Attaque

FICOBA : 1,2 million de comptes bancaires exposés après une intrusion dans les systèmes de l’État

Une cyberattaque majeure a touché le fichier FICOBA, base nationale des comptes bancaires gérée par la Direction générale des Finances publiques (DGFiP). Environ 1,2 million de comptes seraient concernés par cette fuite, provoquée par l’usurpation des accès d’un agent disposant de droits légitimes.

Une intrusion discrète via un accès interne

L’attaque aurait débuté fin janvier 2026, avant d’être détectée puis stoppée grâce à des mesures rapides de restriction d’accès. Le mode opératoire repose sur un scénario classique : l’utilisation de credentials compromis permettant d’accéder aux systèmes sans déclencher immédiatement d’alerte.

Ce type d’intrusion est particulièrement critique, car il contourne les protections techniques traditionnelles en exploitant des accès légitimes dans des environnements sensibles.

Quelles données ont été exposées ?

Contrairement à une attaque bancaire classique, aucune donnée financière directe n’est concernée. Les informations compromises relèvent de l’identification des comptes :

  • IBAN / RIB
  • Nom, prénom et identité du titulaire
  • Adresse postale
  • Identifiant fiscal (dans certains cas)

Le FICOBA ne contient ni soldes, ni historiques de transactions, ni accès aux comptes. Toutefois, ces données restent hautement exploitables dans des scénarios de fraude.

Des grandes banques françaises concernées

Le fichier FICOBA recense l’ensemble des comptes ouverts en France, impliquant donc un large éventail d’établissements bancaires. Parmi eux :

  • BNP Paribas
  • Société Générale
  • Crédit Lyonnais (LCL)
  • Crédit Agricole (caisses régionales)
  • Caisse d’Épargne
  • Crédit Mutuel
  • CIC
  • Banque Populaire
  • AXA Banque
  • Boursorama
  • Revolut
  • Monabanq
  • Carrefour Banque
  • HSBC
  • Allianz Banque
  • BRED
  • BforBank

De nombreuses autres institutions régionales sont également concernées, compte tenu de la nature exhaustive du fichier.
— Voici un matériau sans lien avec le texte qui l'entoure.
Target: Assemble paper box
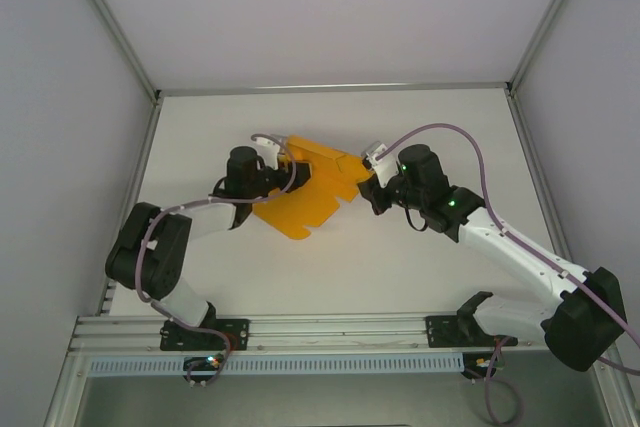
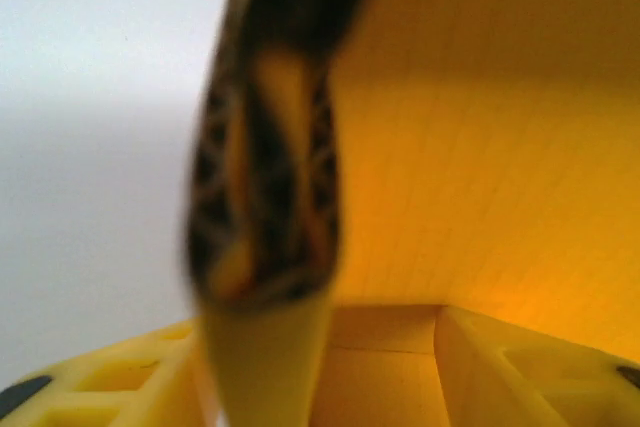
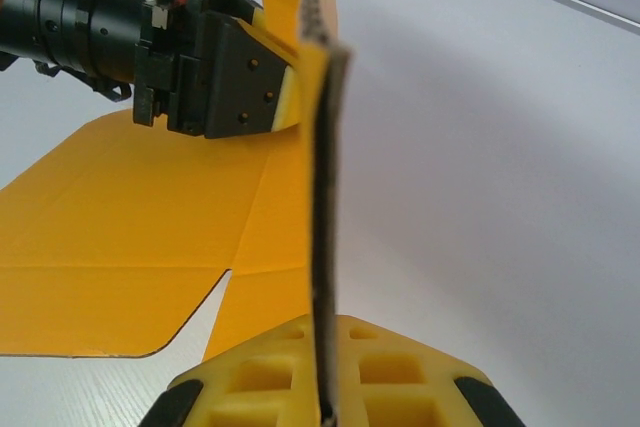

Le vrai risque : un phishing sur-mesure

Si aucune opération bancaire directe n’est possible avec ces données, le danger principal réside dans leur exploitation pour des attaques d’ingénierie sociale.

Avec un IBAN, une identité et une adresse, les cybercriminels peuvent créer des scénarios extrêmement crédibles :

  • Faux conseiller bancaire
  • Faux service fraude
  • Messages usurpant la DGFiP
  • SMS ou emails alarmants

L’objectif est d’inciter les victimes à transmettre des données sensibles ou valider une opération frauduleuse.

Mesures prises et alerte des autorités

Suite à la découverte de l’incident, plusieurs actions ont été engagées :

  • Restriction immédiate des accès
  • Notification à la CNIL
  • Saisine de l’ANSSI
  • Dépôt de plainte
  • Alerte des établissements bancaires

Cette attaque confirme la montée des risques autour des bases administratives sensibles, devenues des cibles privilégiées pour alimenter des campagnes de fraude à grande échelle.